К сожалению, широко распространен предрассудок, будто все ценности являются не свойствами объекта, а только чувствами или воздействиями, вызываемыми предметом в нас. Утверждают, будто мы не можем постигать, наблюдать, устанавливать те ценности, что мы приписываем объекту, подобно тому, как делаем это в отношении нейтральных свойств. Это роковое заблуждение субъективации ценностей, как и многие другие заблуждения, приобрело многочисленных последователей благодаря тому философу, в отношении которого диспропорция между значением, свойственным ему как философу, и влиянием, которое он оказал на историю философии, больше, чем у любого другого философа: а именно, благодаря Давиду Юму. [233]

233

Юм был поверхностным философом, воздействие которого во многих отношениях объясняется, главным образом, скепсисом и циничной элегантностью; не замечая того, он постоянно делает самопротиворечивые утверждения, считая их очевидными. Тем не менее, влияние Юма на дух такой огромной мощи и основательности, как Кант, было столь большим, что Кант говорил о нем, что тот пробудил его от «догматического сна» (Предисловие к работе Пролегомены ко всякой будущей метафизике, которая может появиться как наука). Однако прямое влияние Юма несоразмерно велико. Он является отцом позитивизма всех мастей, эмпириокритицизма, психологизма и многих других пагубных философских заблуждений.

Теория Юма: Прекрасное – это воздействие на нашу душу

В Исследовании о принципах морали Юм говорит, что Евклид исчерпывающе перечислил все свойства круга, но ни в одной теореме ничего не сказал о прекрасном. Основание этому очевидно. Прекрасное не свойство круга… но лишь воздействие, оказываемое этим кругом на нашу душу. Мы не можем обнаружить прекрасное ни с помощью наших органов чувств, ни в ходе математического размышления. [234]

234

Appendix I, III; Meiner, Leipzig 1913. Deutsche "Ubersetzung von C. Winckler: Untersuchung "uber die Prinzipien der Moral, Anhang I «Das moralische Gef"uhl», 3.; Meiner, Hamburg 1962. [Перевод на русский язык: Юм Д. Исследование о принципах морали // Соч. в двух т. Том 2. М.: Мысль, 1965. Приложение I: О моральном чувстве. Цитируемое место ср. С. 336.]

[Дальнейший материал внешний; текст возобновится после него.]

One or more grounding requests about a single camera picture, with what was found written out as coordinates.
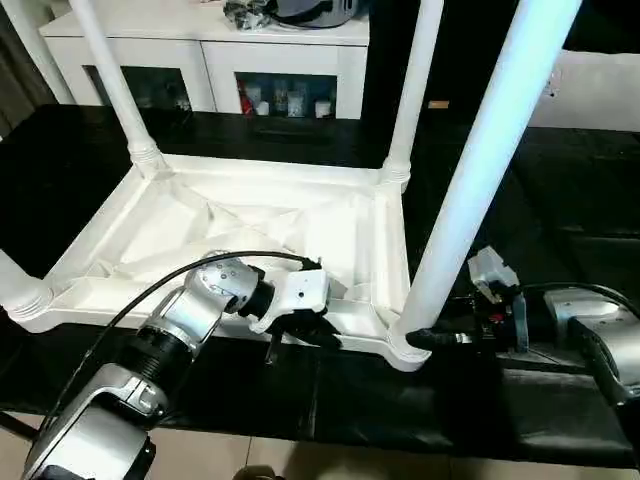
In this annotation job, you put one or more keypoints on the white plastic table top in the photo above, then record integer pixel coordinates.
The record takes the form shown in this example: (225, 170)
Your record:
(250, 210)

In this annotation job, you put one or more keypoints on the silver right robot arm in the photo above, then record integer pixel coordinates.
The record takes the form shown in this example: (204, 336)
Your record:
(595, 325)

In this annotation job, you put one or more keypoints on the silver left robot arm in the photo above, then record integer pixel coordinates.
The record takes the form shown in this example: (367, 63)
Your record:
(200, 305)

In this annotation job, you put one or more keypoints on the dark robot lower body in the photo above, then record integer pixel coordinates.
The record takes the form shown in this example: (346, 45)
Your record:
(257, 472)

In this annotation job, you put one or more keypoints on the black cabinet with yellow label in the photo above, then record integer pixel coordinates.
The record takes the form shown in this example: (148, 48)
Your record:
(450, 65)

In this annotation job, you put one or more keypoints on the black work mat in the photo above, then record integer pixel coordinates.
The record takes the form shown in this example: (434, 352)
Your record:
(75, 165)

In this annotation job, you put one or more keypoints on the white glass-door cabinet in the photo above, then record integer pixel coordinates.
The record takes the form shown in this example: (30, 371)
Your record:
(200, 50)

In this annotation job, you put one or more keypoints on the grey helmet on cabinet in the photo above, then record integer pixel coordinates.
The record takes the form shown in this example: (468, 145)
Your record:
(315, 12)

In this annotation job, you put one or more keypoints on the dark clutter on cabinet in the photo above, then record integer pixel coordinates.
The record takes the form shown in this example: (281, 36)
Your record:
(247, 15)

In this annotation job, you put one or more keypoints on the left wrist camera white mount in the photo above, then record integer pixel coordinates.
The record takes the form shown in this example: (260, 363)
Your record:
(300, 290)

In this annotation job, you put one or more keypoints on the black table frame leg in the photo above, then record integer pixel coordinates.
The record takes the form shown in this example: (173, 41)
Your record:
(12, 425)

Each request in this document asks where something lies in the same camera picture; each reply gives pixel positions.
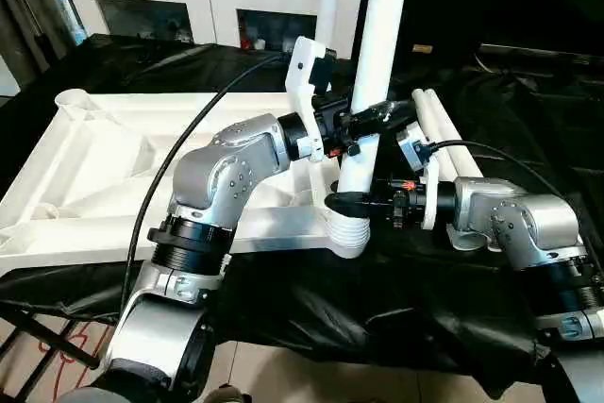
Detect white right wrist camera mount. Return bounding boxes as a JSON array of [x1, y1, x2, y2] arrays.
[[394, 126, 444, 232]]

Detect black plastic sheet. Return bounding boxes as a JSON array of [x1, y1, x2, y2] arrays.
[[0, 32, 604, 399]]

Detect white plastic table top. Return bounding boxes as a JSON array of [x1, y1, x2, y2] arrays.
[[0, 88, 372, 277]]

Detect dark shoe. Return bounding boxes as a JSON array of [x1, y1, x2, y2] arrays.
[[202, 386, 254, 403]]

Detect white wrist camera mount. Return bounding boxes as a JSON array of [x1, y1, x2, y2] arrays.
[[394, 126, 444, 232], [285, 36, 339, 163]]

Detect blue patterned roll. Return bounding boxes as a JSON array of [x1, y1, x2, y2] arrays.
[[46, 0, 89, 45]]

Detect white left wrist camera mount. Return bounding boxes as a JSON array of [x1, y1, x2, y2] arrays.
[[285, 36, 339, 163]]

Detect black stand leg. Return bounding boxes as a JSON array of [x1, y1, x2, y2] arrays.
[[0, 301, 103, 371]]

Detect grey metal stand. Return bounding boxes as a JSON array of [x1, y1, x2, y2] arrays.
[[0, 0, 62, 88]]

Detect long black pole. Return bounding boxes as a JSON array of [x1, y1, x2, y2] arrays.
[[478, 42, 604, 68]]

Это утверждение Юма трояким образом характеризует его легкомысленную поверхностность. Во-первых, отнюдь не очевидно, что основание, на котором Евклид при перечислении всех геометрических свойств круга не упомянул его красоты, заключается в том, что прекрасное подлинным свойством круга не является. Ведь для объяснения этого совершенно достаточно того факта, что прекрасное не является темой геометрического анализа. Это один из многочисленных случаев, когда Юм принимает за очевидное нечто никоим образом очевидным не являющееся. Во-вторых, из факта, что прекрасное в высшей степени отличается от нейтральных качеств, а именно является ценностью, никоим образом не следует, что оно не может быть объективно присущим предмету. В-третьих, на основании ложной альтернативы Юм произвольно исключает возможность объективности ценностей: все, что присуще предмету как действительное свойство, якобы должно либо быть чувственно данным, либо выводиться из рациональных оснований. Это чистое petitio principii. [235] Это ничего не доказывающее и тем более не очевидное утверждение. И к тому же, оно противоречиво уже само по себе, ведь оно не опирается ни на чувственный опыт, ни на аналитическое суждение. Оно противоречит, таким образом, знаменитой пропозиции самого Юма, [236] которая сама не попадает ни в одну из двух этих категорий, но представляет собой философское утверждение совершенно иного характера. Следовательно, в соответствии с собственным вердиктом Юма, книгу Исследование о человеческом познании следовало бы предать огню.

235

Ошибочное заключение, в котором то, что следует доказать, используется как предпосылка (прим. немецкого издателя).

236

«Возьмем в руки какую-нибудь книгу… и спросим: содержит ли оно какое-нибудь абстрактное рассуждение о количестве или числе? Нет. Содержит ли она какое-нибудь основанное на опыте рассуждение о фактах и существовании? Нет. Так бросьте ее в огонь, ибо в ней не может быть ничего, кроме софистики и заблуждений!» Eine Untersuchung "uber den menschlichen Verstand, hrsg. von Raoul Richter, Meiner, Leipzig 1911, S. 193. Английское издание: Meiner, Leipzig 1913, p. 176:,Of the Academical or Sceptical Philosophy’. [Цитируется по русскому переводу: Юм Д. Исследование о человеческом познании // Соч. в двух т. Том 2. М.: Мысль, 1965. С. 169.]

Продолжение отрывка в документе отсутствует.